Exercise
Whatever the lines below say, output them exactly.

Data extracted from a collection
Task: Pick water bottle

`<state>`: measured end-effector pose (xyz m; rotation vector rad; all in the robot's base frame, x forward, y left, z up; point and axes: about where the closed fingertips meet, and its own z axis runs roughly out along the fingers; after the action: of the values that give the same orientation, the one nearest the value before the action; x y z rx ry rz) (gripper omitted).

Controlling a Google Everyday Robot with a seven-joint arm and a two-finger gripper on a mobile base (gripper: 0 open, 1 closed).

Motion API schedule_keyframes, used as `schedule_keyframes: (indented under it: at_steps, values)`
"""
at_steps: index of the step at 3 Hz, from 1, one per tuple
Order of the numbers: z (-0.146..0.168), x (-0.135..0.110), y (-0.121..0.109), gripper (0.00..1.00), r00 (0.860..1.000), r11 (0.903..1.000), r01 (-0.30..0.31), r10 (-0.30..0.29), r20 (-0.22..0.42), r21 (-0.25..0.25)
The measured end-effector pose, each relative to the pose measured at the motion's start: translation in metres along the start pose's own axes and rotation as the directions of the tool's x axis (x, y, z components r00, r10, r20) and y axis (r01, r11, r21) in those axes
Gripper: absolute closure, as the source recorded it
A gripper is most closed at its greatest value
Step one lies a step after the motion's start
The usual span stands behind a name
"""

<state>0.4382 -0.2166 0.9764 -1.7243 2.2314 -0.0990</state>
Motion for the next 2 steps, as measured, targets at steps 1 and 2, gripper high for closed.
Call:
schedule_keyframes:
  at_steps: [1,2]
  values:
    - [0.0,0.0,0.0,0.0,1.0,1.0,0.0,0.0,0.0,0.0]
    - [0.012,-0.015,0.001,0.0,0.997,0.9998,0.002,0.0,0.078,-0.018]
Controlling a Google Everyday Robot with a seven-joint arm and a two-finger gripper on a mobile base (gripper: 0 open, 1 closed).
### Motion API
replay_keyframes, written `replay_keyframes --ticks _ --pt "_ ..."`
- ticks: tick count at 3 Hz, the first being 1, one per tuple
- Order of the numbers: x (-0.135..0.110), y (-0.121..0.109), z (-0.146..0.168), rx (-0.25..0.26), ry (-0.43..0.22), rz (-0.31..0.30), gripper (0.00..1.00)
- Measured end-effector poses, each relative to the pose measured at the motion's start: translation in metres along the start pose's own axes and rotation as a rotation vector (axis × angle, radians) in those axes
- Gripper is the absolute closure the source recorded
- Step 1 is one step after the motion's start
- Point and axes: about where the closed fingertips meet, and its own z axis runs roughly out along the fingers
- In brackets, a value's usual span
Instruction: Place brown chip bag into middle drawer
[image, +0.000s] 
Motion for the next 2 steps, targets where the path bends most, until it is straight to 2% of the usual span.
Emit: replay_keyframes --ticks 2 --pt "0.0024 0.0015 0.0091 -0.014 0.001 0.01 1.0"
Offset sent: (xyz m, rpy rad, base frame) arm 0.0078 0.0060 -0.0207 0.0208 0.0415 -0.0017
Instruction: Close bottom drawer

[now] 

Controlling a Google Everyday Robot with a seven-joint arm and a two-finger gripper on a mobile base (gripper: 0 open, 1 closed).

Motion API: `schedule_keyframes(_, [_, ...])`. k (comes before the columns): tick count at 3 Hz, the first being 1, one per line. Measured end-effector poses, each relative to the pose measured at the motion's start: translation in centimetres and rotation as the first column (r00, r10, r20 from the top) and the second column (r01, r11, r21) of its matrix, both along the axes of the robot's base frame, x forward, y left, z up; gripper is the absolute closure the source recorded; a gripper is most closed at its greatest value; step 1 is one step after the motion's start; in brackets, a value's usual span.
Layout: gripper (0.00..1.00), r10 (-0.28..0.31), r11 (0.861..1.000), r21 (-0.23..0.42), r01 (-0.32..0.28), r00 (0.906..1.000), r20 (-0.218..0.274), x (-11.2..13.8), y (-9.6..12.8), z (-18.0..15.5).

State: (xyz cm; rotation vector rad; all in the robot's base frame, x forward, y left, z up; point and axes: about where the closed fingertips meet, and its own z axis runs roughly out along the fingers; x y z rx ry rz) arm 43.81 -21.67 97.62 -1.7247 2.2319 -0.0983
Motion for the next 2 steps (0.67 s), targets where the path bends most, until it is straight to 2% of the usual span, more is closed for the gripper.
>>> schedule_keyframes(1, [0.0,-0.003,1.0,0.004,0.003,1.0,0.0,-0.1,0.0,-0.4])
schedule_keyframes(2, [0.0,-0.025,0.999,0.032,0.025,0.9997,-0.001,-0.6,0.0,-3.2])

Solution to this problem
Task: Pick water bottle

`<state>`: measured end-effector pose (xyz m; rotation vector rad; all in the robot's base frame, x forward, y left, z up; point and axes: about where the closed fingertips meet, and its own z axis runs roughly out along the fingers; after the action: of the values that give the same orientation, the one nearest the value before the action; x y z rx ry rz) (gripper omitted).

Controlling a Google Everyday Robot with a seven-joint arm and a two-finger gripper on a mobile base (gripper: 0 open, 1 closed).

Motion API schedule_keyframes, used as `schedule_keyframes: (indented under it: at_steps, values)`
"""
at_steps: index of the step at 3 Hz, from 1, one per tuple
Order of the numbers: z (-0.146..0.168), x (-0.135..0.110), y (-0.121..0.109), gripper (0.00..1.00), r00 (0.860..1.000), r11 (0.903..1.000), r01 (-0.30..0.31), r10 (-0.30..0.29), r20 (-0.22..0.42), r21 (-0.25..0.25)
The measured end-effector pose, each relative to the pose measured at the motion's start: translation in metres along the start pose's own axes and rotation as the directions of the tool's x axis (x, y, z components r00, r10, r20) and y axis (r01, r11, r21) in those axes
Gripper: absolute closure, as the source recorded it
A gripper is most closed at its greatest value
Step one lies a step after the motion's start
The usual span stands behind a name
"""

<state>0.4382 -0.2166 0.9764 -1.7243 2.2314 -0.0990</state>
Motion for the next 2 steps, as measured, targets at steps 1 and 2, gripper high for closed.
Call:
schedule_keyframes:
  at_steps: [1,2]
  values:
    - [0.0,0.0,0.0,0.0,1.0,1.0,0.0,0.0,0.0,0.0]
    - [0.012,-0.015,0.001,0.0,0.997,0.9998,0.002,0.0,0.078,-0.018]
Controlling a Google Everyday Robot with a seven-joint arm and a two-finger gripper on a mobile base (gripper: 0 open, 1 closed).
### Motion API
replay_keyframes, written `replay_keyframes --ticks _ --pt "_ ..."`
- ticks: tick count at 3 Hz, the first being 1, one per tuple
- Order of the numbers: x (-0.135..0.110), y (-0.121..0.109), z (-0.146..0.168), rx (-0.25..0.26), ry (-0.43..0.22), rz (-0.31..0.30), gripper (0.00..1.00)
- Measured end-effector poses, each relative to the pose measured at the motion's start: translation in metres along the start pose's own axes and rotation as a rotation vector (axis × angle, radians) in those axes
- Gripper is the absolute closure the source recorded
- Step 1 is one step after the motion's start
- Point and axes: about where the closed fingertips meet, and its own z axis runs roughly out along the fingers
- In brackets, a value's usual span
Instruction: Place brown chip bag into middle drawer
[image, +0.000s] 
Motion for the next 2 steps, targets where the path bends most, until it is straight to 2% of the usual span.
Emit: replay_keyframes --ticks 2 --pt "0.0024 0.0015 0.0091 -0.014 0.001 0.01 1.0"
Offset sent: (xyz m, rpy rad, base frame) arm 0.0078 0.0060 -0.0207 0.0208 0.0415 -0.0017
Instruction: Close bottom drawer

[now] 

Controlling a Google Everyday Robot with a seven-joint arm and a two-finger gripper on a mobile base (gripper: 0 open, 1 closed).

Motion API: `schedule_keyframes(_, [_, ...])`. k (comes before the columns): tick count at 3 Hz, the first being 1, one per line. Measured end-effector poses, each relative to the pose measured at the motion's start: translation in centimetres and rotation as the first column (r00, r10, r20 from the top) and the second column (r01, r11, r21) of its matrix, both along the axes of the robot's base frame, x forward, y left, z up; gripper is the absolute closure the source recorded; a gripper is most closed at its greatest value; step 1 is one step after the motion's start; in brackets, a value's usual span.
Layout: gripper (0.00..1.00), r10 (-0.28..0.31), r11 (0.861..1.000), r21 (-0.23..0.42), r01 (-0.32..0.28), r00 (0.906..1.000), r20 (-0.218..0.274), x (-11.2..13.8), y (-9.6..12.8), z (-18.0..15.5).

State: (xyz cm; rotation vector rad; all in the robot's base frame, x forward, y left, z up; point and axes: about where the closed fingertips meet, and its own z axis runs roughly out along the fingers; x y z rx ry rz) arm 43.81 -21.67 97.62 -1.7247 2.2319 -0.0983
Motion for the next 2 steps (0.67 s), targets where the path bends most, until it is straight to 2% of the usual span, more is closed for the gripper.
>>> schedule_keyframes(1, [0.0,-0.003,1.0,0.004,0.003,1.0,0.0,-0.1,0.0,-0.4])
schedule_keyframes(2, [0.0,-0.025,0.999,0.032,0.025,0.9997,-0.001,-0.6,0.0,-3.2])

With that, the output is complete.